DATA SUPPLIED ▸
◇ ◇ ◇

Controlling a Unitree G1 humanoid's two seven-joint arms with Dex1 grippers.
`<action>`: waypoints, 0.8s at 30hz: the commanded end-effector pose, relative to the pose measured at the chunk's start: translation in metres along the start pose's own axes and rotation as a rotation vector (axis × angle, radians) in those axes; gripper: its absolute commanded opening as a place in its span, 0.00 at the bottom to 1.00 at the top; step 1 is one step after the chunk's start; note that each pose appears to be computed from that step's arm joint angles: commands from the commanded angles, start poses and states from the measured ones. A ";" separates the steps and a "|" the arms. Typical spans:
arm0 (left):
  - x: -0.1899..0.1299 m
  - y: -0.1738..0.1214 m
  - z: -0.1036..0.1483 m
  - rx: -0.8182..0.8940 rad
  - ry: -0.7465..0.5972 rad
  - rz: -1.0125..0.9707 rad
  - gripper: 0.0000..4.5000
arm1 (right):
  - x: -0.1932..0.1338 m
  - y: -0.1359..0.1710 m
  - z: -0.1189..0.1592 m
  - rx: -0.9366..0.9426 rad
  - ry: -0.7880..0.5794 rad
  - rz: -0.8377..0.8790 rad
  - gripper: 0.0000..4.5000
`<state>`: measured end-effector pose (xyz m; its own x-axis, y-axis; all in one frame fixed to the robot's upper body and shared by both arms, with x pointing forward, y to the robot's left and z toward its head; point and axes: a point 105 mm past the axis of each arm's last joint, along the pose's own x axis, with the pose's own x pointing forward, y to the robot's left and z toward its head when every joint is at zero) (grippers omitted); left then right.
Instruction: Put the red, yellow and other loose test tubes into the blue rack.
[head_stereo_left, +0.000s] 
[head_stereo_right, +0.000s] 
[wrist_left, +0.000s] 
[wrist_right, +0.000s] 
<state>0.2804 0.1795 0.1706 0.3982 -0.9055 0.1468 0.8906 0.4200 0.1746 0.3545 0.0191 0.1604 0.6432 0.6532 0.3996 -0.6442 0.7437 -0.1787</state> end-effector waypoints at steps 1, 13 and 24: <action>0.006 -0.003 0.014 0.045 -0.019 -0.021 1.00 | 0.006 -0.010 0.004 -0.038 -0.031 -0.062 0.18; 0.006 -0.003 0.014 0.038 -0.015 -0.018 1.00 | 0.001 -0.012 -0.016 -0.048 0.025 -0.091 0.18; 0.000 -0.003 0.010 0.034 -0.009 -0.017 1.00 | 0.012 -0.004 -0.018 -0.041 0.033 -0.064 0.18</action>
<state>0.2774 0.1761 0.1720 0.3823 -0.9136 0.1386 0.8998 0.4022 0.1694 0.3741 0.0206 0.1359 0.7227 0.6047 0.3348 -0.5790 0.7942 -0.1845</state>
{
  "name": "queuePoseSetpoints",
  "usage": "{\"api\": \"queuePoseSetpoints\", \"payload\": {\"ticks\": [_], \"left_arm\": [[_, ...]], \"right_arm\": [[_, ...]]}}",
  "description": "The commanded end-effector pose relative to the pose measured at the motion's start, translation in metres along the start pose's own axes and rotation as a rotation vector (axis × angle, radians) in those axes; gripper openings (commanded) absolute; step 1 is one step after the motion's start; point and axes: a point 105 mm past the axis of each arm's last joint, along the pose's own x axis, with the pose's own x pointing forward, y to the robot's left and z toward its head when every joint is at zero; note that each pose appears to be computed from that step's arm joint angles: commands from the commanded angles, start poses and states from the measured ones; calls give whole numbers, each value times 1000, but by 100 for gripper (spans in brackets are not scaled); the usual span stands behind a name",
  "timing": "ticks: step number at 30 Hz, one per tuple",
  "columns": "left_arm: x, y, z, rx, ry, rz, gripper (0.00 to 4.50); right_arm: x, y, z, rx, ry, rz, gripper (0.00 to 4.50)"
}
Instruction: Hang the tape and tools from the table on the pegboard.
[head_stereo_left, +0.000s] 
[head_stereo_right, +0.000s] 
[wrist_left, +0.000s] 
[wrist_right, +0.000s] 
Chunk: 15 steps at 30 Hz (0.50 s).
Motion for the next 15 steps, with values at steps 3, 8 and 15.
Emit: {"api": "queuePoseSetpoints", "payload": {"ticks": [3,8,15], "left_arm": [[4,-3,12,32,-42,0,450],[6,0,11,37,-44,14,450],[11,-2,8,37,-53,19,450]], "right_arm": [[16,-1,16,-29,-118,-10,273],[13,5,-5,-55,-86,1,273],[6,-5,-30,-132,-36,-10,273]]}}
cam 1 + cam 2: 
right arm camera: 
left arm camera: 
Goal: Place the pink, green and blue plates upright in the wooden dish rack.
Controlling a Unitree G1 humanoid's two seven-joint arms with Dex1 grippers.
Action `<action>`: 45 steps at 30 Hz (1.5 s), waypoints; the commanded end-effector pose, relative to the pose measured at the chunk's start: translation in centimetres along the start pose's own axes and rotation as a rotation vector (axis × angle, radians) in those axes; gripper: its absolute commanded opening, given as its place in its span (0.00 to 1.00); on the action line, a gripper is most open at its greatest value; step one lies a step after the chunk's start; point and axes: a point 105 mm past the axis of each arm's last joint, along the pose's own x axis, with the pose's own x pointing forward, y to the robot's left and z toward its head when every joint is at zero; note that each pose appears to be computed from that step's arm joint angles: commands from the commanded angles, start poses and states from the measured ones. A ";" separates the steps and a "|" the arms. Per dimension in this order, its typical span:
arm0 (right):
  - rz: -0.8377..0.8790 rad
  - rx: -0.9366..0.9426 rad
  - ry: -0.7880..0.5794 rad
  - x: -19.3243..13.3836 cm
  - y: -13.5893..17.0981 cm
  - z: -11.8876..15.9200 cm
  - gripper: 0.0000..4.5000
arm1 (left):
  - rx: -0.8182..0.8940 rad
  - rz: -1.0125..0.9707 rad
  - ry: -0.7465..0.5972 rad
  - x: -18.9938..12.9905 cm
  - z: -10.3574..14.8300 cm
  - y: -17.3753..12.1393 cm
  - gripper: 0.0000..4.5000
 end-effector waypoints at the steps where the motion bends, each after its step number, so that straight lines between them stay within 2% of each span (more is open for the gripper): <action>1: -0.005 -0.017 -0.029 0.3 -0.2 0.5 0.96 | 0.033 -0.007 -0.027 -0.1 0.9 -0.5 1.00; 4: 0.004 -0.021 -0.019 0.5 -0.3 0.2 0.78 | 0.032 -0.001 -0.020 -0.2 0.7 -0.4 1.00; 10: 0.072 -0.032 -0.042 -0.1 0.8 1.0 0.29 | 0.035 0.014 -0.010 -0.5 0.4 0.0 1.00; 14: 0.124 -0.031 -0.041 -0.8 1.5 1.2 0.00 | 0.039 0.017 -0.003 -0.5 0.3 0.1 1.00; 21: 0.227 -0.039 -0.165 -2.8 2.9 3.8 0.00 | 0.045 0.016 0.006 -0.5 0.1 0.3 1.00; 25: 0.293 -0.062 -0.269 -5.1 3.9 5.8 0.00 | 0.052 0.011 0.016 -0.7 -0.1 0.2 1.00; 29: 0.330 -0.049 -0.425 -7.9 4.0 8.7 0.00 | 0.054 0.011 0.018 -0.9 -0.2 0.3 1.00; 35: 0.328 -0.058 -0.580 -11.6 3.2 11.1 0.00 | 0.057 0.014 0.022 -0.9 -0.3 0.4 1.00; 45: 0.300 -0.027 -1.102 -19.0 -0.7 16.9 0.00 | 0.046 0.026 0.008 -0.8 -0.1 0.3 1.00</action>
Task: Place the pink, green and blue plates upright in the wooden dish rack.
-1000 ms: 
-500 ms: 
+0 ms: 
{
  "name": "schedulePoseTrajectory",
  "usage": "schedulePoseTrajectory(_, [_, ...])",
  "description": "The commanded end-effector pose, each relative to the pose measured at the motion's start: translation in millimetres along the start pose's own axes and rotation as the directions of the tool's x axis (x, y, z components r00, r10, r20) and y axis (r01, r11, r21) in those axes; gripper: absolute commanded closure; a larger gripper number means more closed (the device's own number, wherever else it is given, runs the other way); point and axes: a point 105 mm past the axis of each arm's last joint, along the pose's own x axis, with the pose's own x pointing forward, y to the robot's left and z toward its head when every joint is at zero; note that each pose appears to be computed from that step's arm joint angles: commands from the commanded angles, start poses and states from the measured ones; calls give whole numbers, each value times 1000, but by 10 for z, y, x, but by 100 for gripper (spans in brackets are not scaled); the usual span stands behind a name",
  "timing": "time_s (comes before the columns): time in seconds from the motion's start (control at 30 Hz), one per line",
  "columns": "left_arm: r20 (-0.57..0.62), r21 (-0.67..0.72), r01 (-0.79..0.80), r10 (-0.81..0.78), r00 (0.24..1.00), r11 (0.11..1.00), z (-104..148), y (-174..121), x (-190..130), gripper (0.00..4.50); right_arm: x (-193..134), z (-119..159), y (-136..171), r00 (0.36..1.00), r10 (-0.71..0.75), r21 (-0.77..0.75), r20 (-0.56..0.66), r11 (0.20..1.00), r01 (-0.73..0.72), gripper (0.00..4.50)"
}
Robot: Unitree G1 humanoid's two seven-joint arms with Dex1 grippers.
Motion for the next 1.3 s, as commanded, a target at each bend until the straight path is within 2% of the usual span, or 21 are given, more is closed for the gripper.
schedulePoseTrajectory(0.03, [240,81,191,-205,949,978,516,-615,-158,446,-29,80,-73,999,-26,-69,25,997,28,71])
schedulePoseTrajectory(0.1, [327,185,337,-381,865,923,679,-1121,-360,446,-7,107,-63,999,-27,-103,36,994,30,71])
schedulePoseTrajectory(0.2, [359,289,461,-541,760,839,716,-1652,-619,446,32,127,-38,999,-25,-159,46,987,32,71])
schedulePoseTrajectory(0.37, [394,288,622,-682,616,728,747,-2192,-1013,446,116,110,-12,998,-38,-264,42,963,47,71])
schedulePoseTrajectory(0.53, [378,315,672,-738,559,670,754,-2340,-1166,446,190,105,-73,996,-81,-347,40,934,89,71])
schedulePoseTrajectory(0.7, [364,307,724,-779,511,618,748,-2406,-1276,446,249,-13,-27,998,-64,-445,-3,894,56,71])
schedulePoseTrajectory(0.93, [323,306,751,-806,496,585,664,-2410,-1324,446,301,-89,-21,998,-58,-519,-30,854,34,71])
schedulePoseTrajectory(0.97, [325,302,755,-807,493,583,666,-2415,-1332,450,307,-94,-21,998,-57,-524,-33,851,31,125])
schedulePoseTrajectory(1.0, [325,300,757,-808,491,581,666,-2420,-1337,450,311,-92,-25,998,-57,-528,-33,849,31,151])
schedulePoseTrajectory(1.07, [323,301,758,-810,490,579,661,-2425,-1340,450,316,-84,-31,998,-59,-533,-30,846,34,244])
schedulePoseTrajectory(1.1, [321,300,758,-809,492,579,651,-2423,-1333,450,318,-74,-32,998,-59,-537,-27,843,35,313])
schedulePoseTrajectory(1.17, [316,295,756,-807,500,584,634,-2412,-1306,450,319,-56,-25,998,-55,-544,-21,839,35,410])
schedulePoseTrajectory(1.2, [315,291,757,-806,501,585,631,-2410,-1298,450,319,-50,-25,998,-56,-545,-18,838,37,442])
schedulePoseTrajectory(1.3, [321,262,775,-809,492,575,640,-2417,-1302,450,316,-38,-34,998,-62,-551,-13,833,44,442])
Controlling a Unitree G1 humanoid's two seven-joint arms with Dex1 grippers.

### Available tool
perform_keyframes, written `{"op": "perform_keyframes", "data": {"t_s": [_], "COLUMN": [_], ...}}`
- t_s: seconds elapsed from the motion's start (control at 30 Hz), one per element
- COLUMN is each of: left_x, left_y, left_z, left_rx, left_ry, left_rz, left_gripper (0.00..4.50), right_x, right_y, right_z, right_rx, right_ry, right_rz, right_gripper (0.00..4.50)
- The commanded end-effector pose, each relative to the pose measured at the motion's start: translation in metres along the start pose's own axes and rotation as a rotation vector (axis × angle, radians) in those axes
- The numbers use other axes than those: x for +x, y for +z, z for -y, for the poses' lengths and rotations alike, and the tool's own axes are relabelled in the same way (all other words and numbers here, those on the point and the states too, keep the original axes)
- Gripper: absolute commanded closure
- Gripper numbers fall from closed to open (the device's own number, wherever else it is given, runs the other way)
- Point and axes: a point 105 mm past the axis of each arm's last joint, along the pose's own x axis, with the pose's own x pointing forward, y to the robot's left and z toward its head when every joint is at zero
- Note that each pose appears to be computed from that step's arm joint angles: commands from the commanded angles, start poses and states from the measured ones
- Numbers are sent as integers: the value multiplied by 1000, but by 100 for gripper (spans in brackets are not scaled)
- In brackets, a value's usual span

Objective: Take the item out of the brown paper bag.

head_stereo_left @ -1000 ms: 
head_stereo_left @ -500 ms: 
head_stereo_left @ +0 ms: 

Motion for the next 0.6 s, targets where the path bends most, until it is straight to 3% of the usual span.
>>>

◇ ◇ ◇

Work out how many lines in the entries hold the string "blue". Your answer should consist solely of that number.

ANSWER FOR THE TASK ▸
3